O fundo de investimentos Mérito Desenvolvimento Imobiliário possui 35% do Consórcio Cortel SP. Investiu cerca de R$ 200 milhões no projeto.
Em relatório aos seus 32 mil cotistas, o fundo culpou os “entraves burocráticos da prefeitura” por uma queda de faturamento de R$ 20 milhões neste ano. Para 2027, o fundo prevê uma diminuição de R$ 40 milhões em suas receitas.
Em março, o fundo decidiu interromper o pagamento de dividendos aos seus cotistas para “tentar reequilibrar o caixa em virtude da queda de expectativa de faturamento.”

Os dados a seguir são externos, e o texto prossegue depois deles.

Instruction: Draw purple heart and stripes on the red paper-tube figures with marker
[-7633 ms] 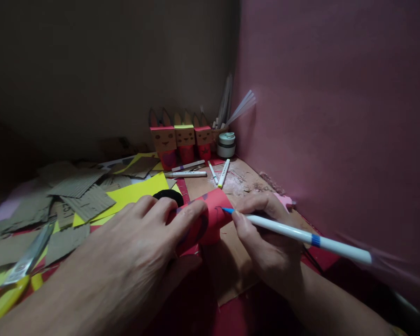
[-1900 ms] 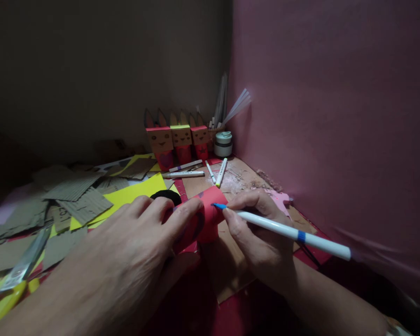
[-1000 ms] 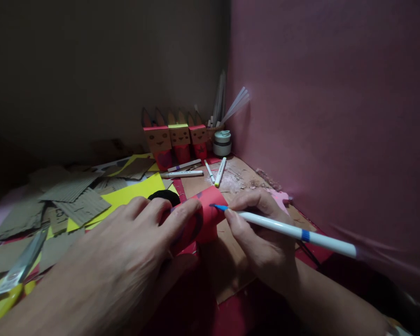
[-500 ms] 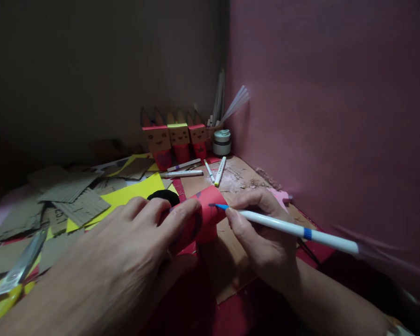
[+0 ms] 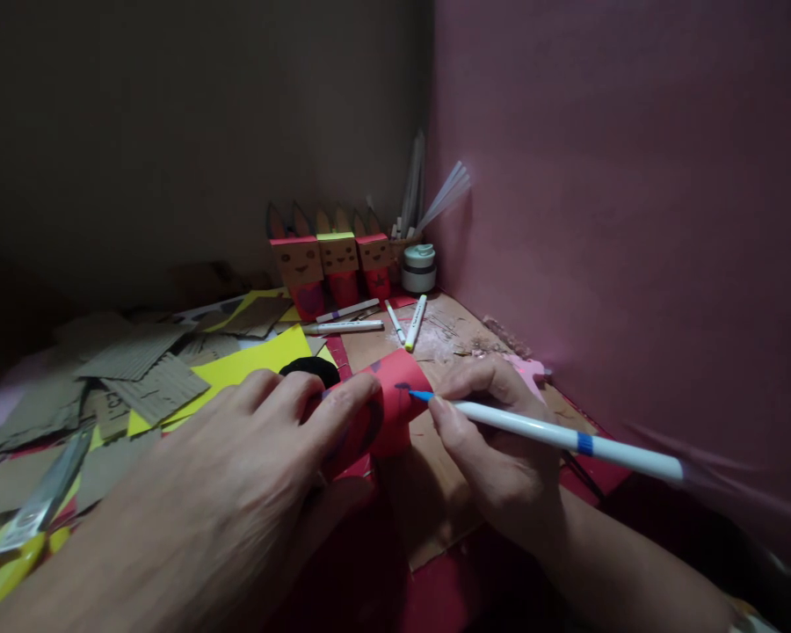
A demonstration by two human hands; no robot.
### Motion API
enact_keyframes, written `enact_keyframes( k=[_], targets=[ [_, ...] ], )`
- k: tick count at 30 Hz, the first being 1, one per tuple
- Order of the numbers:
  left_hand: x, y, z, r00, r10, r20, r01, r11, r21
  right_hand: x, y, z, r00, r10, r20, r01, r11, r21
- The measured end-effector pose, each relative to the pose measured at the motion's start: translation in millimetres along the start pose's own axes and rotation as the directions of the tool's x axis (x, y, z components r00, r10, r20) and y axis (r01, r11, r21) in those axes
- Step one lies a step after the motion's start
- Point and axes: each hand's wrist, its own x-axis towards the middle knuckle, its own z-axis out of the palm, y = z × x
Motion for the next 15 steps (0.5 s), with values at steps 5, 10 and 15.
enact_keyframes(
  k=[5, 10, 15],
  targets=[
    [0.5, -0.2, 0.3, 0.999, 0.034, 0.037, -0.037, 0.996, 0.076, 3.0, -4.7, 3.7, 0.999, -0.033, -0.011, 0.034, 0.998, 0.049],
    [4.0, 3.0, -0.5, 0.998, 0.029, 0.056, -0.034, 0.996, 0.087, 2.1, -1.4, 2.6, 0.999, -0.006, -0.043, 0.007, 1.000, 0.007],
    [1.8, 0.8, 2.0, 0.999, 0.014, 0.031, -0.018, 0.992, 0.124, 0.4, 0.2, 0.6, 1.000, 0.006, -0.027, -0.006, 1.000, 0.000]
  ],
)
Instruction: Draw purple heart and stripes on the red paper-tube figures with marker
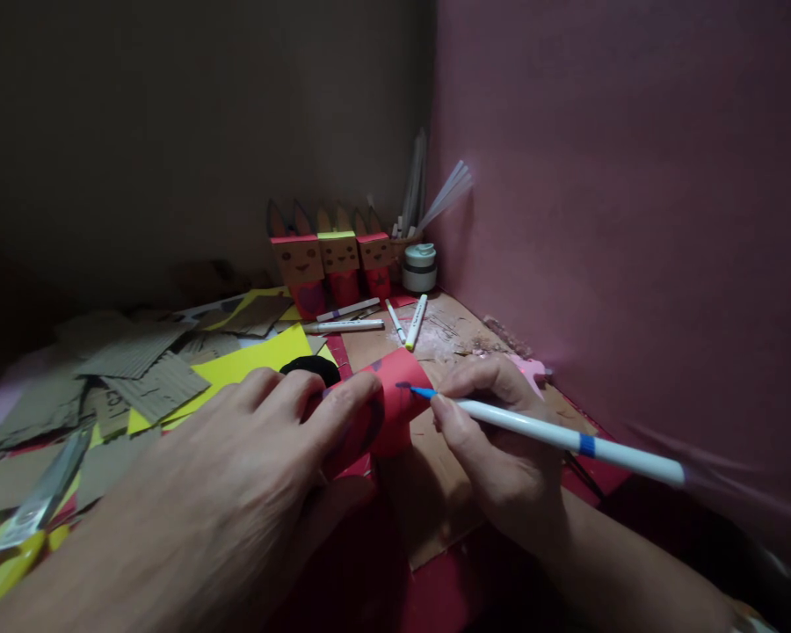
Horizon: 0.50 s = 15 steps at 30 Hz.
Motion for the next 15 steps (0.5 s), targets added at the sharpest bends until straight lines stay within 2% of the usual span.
enact_keyframes(
  k=[9, 15],
  targets=[
    [0.4, 1.8, -1.9, 1.000, 0.019, -0.006, -0.019, 0.998, -0.060, -0.7, -2.2, 0.8, 0.999, -0.044, 0.025, 0.042, 0.998, 0.052],
    [-3.3, -1.4, -0.9, 1.000, 0.026, 0.000, -0.026, 1.000, -0.017, 0.2, -1.0, -0.2, 1.000, -0.025, 0.016, 0.024, 0.999, 0.041]
  ],
)
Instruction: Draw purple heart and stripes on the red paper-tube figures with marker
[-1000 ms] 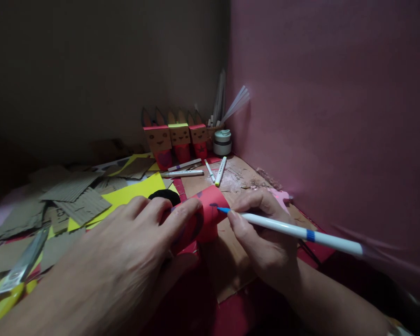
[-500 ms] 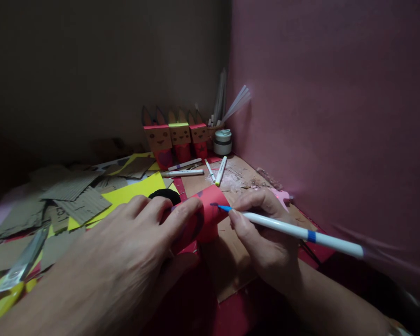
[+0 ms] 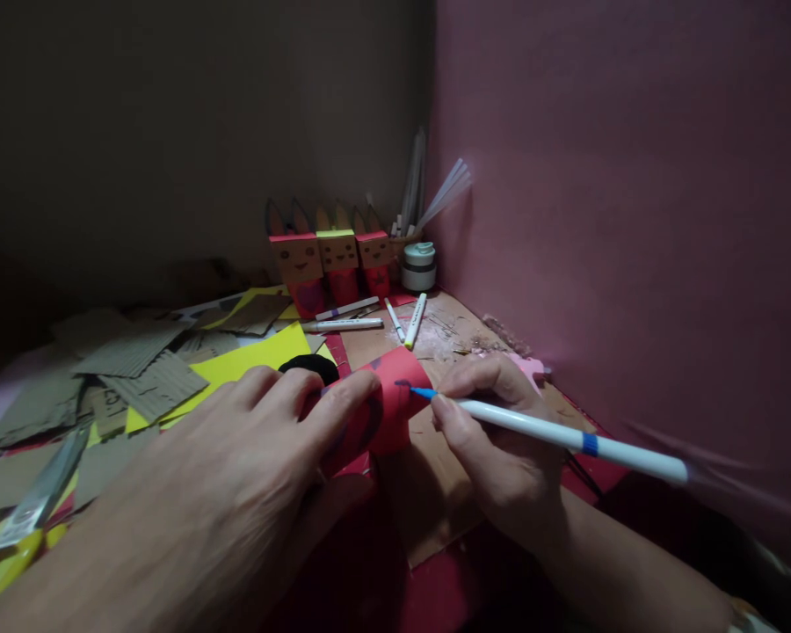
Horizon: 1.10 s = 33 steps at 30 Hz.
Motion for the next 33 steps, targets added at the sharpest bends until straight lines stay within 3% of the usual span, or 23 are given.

Em abril, Flávio Dino, ministro do STF (Supremo Tribunal Federal), pediu explicações da prefeitura sobre vínculos entre concessionárias do serviço funerário na capital e o Banco Master. Cunhado de Daniel Vorcaro, Fabiano Zettel atuou como conselheiro da Cortel de 2022 a 2025. A Cortel afirma que nunca teve qualquer relação com o Master e que Zettel nunca foi sócio nem exerce qualquer função na empresa.
À época, a gestão Nunes defendeu a concessão. “A prefeitura sugere ao ministro Flávio Dino que pergunte aos colegas de Supremo sobre o Master, que é onde se encontra a investigação sobre ações e atos do banco”, disse a prefeitura, em nota.
O grupo Maya, dos cemitérios Lajeado e Campo Grande, não respondeu sobre a cobrança de tarifas relatada em ofício enviado à prefeitura.
A companhia disse “reforçar seu compromisso com a continuidade dos investimentos, a melhoria dos serviços prestados à população e o cumprimento das obrigações previstas no contrato de concessão.”
“O Grupo Maya informa que vem cumprindo as obrigações previstas no contrato de concessão e realizando investimentos contínuos na melhoria dos cinco cemitérios sob sua responsabilidade”, disse.
A concessionária Consolare afirmou que cumpriu os requisitos necessários e que iniciou a cobrança da tarifa de manutenção do cemitério Quarta Parada, na zona leste.
Já o grupo Velar SP disse ainda não estar apta a realizar a cobrança pelos serviços, pois a medida está vinculada ao “cumprimento de obrigações contratuais ainda em curso”. A empresa atua em cinco cemitérios, como o do Araçá (na zona oeste) e de Itaquera (na zona leste).
Em visita a cemitérios concedidos, a reportagem constatou uma série de problemas estruturais, de limpeza e de zeladoria.
Na unidade Vila Nova Cachoeirinha, por exemplo, havia lixo acumulado próximo de uma área de jazigos. A concessionária também iniciou a construção de túmulos verticais para sanar a demanda de quase 500 sepultamentos por mês. Essas estruturas podem abrigar 160 corpos.
No local também estão sendo retirados os restos mortais de vítimas da Covid-19, enterradas em covas rasas cobertas apenas com plásticos. Os despojos estão sendo devolvidos às famílias para novos sepultamentos ou a adaptação em ossários.
Já no cemitério da Consolação, no centro, a reportagem encontrou jazigos interditados sob “risco de ruína”. Um muro lateral, que desabou em 2024, continuava sem conserto e coberto por tapumes.
Segundo a Consolare, responsável pelo local, o cemitério é “um bem tombado e, portanto, intervenções de restauro e obras dependem de aprovações específicas dos órgãos de preservação”.
Já a prefeitura afirmou que as empresas que “apresentam falhas na prestação do serviço são continuamente notificadas e autuadas conforme as previsões contratuais”. A gestão Nunes afirma que já foram realizadas 840 autuações desde o início da concessão.